AIM OF THE TASK
Every entry is to be returned verbatim.

RECORDED DATA

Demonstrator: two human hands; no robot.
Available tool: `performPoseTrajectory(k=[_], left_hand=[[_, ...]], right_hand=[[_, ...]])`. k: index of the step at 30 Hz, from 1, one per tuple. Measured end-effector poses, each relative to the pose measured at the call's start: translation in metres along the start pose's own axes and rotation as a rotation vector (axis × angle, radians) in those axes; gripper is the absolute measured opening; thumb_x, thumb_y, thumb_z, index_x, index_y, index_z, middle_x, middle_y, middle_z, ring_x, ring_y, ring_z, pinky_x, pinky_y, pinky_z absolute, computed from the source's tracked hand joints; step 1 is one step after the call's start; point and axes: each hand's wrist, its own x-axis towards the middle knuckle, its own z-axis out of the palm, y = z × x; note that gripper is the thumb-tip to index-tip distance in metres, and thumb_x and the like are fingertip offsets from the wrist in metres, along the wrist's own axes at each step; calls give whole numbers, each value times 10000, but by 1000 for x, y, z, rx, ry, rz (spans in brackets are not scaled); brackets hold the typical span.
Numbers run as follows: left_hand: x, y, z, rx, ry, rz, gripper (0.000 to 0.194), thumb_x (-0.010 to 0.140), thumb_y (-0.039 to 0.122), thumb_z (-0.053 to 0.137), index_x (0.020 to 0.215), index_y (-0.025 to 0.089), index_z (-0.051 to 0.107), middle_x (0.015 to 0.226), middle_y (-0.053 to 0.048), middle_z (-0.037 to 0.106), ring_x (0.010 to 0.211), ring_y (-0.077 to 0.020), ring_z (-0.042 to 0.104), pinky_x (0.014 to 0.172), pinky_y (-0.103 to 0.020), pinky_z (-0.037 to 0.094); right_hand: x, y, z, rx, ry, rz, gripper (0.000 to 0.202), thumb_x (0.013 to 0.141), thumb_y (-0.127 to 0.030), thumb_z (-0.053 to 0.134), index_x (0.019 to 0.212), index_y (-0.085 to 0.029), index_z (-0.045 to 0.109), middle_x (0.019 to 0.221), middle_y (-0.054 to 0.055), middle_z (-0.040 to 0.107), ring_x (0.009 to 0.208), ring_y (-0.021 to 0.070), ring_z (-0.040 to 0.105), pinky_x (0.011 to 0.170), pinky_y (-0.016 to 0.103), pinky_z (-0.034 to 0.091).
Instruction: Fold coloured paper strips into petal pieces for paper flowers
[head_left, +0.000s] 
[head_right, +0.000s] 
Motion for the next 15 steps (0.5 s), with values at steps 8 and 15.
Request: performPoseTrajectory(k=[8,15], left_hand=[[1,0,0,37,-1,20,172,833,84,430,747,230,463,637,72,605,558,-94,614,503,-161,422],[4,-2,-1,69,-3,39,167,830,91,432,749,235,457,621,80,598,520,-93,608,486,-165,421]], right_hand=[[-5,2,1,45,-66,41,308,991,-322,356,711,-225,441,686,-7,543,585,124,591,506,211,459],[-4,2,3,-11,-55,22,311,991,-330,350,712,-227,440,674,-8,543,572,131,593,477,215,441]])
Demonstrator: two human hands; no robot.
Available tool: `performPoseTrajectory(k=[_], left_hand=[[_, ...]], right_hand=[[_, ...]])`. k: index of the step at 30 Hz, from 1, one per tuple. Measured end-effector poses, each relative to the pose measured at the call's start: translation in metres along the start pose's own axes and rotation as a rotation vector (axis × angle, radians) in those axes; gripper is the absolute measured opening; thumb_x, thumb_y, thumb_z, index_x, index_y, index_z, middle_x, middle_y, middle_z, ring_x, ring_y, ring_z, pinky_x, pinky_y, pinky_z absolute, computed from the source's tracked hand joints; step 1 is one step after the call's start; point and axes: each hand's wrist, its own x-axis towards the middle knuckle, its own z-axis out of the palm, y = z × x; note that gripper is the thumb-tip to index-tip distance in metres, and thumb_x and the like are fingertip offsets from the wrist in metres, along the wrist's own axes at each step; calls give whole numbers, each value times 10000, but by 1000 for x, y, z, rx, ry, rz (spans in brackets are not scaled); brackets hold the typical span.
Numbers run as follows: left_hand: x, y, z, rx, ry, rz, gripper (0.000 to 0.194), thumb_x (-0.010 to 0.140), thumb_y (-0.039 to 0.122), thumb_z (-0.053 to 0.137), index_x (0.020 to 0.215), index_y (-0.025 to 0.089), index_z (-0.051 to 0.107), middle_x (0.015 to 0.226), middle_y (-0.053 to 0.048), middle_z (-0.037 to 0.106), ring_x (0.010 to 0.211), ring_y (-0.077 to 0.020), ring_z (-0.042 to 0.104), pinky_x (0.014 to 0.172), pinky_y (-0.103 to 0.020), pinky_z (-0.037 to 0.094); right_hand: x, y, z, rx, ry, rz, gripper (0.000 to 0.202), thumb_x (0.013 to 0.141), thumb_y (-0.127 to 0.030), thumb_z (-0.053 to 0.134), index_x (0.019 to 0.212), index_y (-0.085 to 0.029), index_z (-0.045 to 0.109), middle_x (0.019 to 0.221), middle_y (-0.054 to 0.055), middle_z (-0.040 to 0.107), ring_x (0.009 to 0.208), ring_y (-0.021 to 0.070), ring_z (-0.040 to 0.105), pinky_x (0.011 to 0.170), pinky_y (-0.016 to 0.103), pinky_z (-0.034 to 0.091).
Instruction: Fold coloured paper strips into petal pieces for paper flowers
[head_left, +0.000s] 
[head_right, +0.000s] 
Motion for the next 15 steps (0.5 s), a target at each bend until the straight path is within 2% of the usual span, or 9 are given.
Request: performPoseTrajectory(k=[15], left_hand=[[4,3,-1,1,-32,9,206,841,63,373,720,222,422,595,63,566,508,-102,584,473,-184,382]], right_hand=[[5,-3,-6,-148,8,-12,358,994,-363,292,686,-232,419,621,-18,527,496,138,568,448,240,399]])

OUTPUT OF THE EXERCISE
Demonstrator: two human hands; no robot.
Available tool: `performPoseTrajectory(k=[_], left_hand=[[_, ...]], right_hand=[[_, ...]])`. k: index of the step at 30 Hz, from 1, one per tuple. Measured end-effector poses, each relative to the pose measured at the call's start: translation in metres along the start pose's own axes and rotation as a rotation vector (axis × angle, radians) in those axes; gripper is the absolute measured opening; thumb_x, thumb_y, thumb_z, index_x, index_y, index_z, middle_x, middle_y, middle_z, ring_x, ring_y, ring_z, pinky_x, pinky_y, pinky_z absolute, computed from the source's tracked hand joints; step 1 is one step after the call's start; point and axes: each hand's wrist, its own x-axis towards the middle knuckle, its own z-axis out of the palm, y = z × x; note that gripper is the thumb-tip to index-tip distance in metres, and thumb_x and the like are fingertip offsets from the wrist in metres, along the wrist's own axes at each step; calls give whole numbers, each value times 10000, but by 1000 for x, y, z, rx, ry, rz (spans in brackets are not scaled); brackets hold the typical span.
Numbers run as follows: left_hand: x, y, z, rx, ry, rz, gripper (0.000 to 0.194), thumb_x (-0.010 to 0.140), thumb_y (-0.039 to 0.122), thumb_z (-0.053 to 0.137), index_x (0.020 to 0.215), index_y (-0.025 to 0.089), index_z (-0.051 to 0.107), middle_x (0.015 to 0.226), middle_y (-0.053 to 0.048), middle_z (-0.037 to 0.106), ring_x (0.010 to 0.211), ring_y (-0.077 to 0.020), ring_z (-0.042 to 0.104), pinky_x (0.014 to 0.172), pinky_y (-0.103 to 0.020), pinky_z (-0.037 to 0.094); right_hand: x, y, z, rx, ry, rz, gripper (0.000 to 0.202), thumb_x (0.013 to 0.141), thumb_y (-0.127 to 0.030), thumb_z (-0.053 to 0.134), index_x (0.019 to 0.212), index_y (-0.085 to 0.029), index_z (-0.045 to 0.109), middle_x (0.019 to 0.221), middle_y (-0.054 to 0.055), middle_z (-0.040 to 0.107), ring_x (0.009 to 0.208), ring_y (-0.021 to 0.070), ring_z (-0.040 to 0.105), pinky_x (0.011 to 0.170), pinky_y (-0.016 to 0.103), pinky_z (-0.034 to 0.091).
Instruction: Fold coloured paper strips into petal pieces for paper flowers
[head_left, +0.000s] 
[head_right, +0.000s] 
Motion for the next 15 steps (0.5 s), with values at steps 8 and 15.
Request: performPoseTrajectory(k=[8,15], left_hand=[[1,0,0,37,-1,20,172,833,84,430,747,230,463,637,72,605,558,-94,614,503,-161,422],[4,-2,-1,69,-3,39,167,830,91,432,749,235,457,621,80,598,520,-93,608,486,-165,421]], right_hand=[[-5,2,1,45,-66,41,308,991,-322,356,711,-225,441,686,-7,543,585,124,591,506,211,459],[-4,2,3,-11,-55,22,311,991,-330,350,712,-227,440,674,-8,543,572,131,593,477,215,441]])
Demonstrator: two human hands; no robot.
Available tool: `performPoseTrajectory(k=[_], left_hand=[[_, ...]], right_hand=[[_, ...]])`. k: index of the step at 30 Hz, from 1, one per tuple. Measured end-effector poses, each relative to the pose measured at the call's start: translation in metres along the start pose's own axes and rotation as a rotation vector (axis × angle, radians) in those axes; gripper is the absolute measured opening; thumb_x, thumb_y, thumb_z, index_x, index_y, index_z, middle_x, middle_y, middle_z, ring_x, ring_y, ring_z, pinky_x, pinky_y, pinky_z absolute, computed from the source's tracked hand joints; step 1 is one step after the call's start; point and axes: each hand's wrist, its own x-axis towards the middle knuckle, its own z-axis out of the palm, y = z × x; note that gripper is the thumb-tip to index-tip distance in metres, and thumb_x and the like are fingertip offsets from the wrist in metres, along the wrist's own axes at each step; calls give whole numbers, each value times 10000, but by 1000 for x, y, z, rx, ry, rz (spans in brackets are not scaled); brackets hold the typical span.
Numbers run as follows: left_hand: x, y, z, rx, ry, rz, gripper (0.000 to 0.194), thumb_x (-0.010 to 0.140), thumb_y (-0.039 to 0.122), thumb_z (-0.053 to 0.137), index_x (0.020 to 0.215), index_y (-0.025 to 0.089), index_z (-0.051 to 0.107), middle_x (0.015 to 0.226), middle_y (-0.053 to 0.048), middle_z (-0.037 to 0.106), ring_x (0.010 to 0.211), ring_y (-0.077 to 0.020), ring_z (-0.042 to 0.104), pinky_x (0.014 to 0.172), pinky_y (-0.103 to 0.020), pinky_z (-0.037 to 0.094); right_hand: x, y, z, rx, ry, rz, gripper (0.000 to 0.202), thumb_x (0.013 to 0.141), thumb_y (-0.127 to 0.030), thumb_z (-0.053 to 0.134), index_x (0.019 to 0.212), index_y (-0.085 to 0.029), index_z (-0.045 to 0.109), middle_x (0.019 to 0.221), middle_y (-0.054 to 0.055), middle_z (-0.040 to 0.107), ring_x (0.009 to 0.208), ring_y (-0.021 to 0.070), ring_z (-0.040 to 0.105), pinky_x (0.011 to 0.170), pinky_y (-0.016 to 0.103), pinky_z (-0.034 to 0.091).
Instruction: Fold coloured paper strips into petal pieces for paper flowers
[head_left, +0.000s] 
[head_right, +0.000s] 
Motion for the next 15 steps (0.5 s), a target at each bend until the straight path is within 2% of the usual span, or 9 are given.
Request: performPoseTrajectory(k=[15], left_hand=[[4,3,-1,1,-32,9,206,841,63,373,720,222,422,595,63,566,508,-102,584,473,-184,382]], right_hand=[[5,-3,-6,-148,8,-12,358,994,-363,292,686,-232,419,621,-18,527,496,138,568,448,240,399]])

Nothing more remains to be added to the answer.